**GOAL OF THE EXERCISE**
Retype exactly the lines from the one holding "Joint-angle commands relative" through the final line of the data, both included.

**COLLECTED MATERIAL**
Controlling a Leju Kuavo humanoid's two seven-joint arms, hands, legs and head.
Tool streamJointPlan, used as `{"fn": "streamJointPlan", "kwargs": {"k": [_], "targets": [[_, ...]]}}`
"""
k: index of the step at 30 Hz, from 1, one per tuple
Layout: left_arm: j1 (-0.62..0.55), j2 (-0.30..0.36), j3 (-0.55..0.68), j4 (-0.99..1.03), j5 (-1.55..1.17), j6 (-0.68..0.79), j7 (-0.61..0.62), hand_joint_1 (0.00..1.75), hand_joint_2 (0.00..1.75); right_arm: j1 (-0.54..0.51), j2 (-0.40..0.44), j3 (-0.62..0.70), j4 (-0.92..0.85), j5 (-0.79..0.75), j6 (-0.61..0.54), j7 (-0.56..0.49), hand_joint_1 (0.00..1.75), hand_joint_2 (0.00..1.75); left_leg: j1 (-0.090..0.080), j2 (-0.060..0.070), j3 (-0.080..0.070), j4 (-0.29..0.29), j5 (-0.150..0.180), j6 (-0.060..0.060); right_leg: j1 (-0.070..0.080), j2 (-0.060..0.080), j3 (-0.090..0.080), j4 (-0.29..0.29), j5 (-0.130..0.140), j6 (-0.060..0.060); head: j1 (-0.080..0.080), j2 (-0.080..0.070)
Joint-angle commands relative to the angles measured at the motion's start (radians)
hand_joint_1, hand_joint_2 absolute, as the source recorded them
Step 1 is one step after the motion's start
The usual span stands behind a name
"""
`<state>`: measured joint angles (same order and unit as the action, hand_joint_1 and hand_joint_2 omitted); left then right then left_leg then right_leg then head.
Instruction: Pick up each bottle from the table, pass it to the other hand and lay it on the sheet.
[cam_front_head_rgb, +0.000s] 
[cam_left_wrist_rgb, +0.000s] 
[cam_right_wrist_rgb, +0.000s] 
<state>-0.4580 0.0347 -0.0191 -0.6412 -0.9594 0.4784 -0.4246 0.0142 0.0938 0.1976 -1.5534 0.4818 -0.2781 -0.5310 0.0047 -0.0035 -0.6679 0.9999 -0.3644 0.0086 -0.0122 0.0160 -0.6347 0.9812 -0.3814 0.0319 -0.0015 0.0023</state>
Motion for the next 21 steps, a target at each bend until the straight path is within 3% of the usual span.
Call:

**RESULT**
Joint-angle commands relative to the angles measured at the motion's start (radians)
hand_joint_1, hand_joint_2 absolute, as the source recorded them
Step 1 is one step after the motion's start
The usual span stands behind a name
"""
`<state>`: measured joint angles (same order and unit as the action, hand_joint_1 and hand_joint_2 omitted); left then right then left_leg then right_leg then head.
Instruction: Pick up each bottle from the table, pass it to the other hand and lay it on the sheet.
[cam_front_head_rgb, +0.000s] 
[cam_left_wrist_rgb, +0.000s] 
[cam_right_wrist_rgb, +0.000s] 
<state>-0.4580 0.0347 -0.0191 -0.6412 -0.9594 0.4784 -0.4246 0.0142 0.0938 0.1976 -1.5534 0.4818 -0.2781 -0.5310 0.0047 -0.0035 -0.6679 0.9999 -0.3644 0.0086 -0.0122 0.0160 -0.6347 0.9812 -0.3814 0.0319 -0.0015 0.0023</state>
Motion for the next 21 steps, a target at each bend until the straight path is within 3% of the usual span.
Call:

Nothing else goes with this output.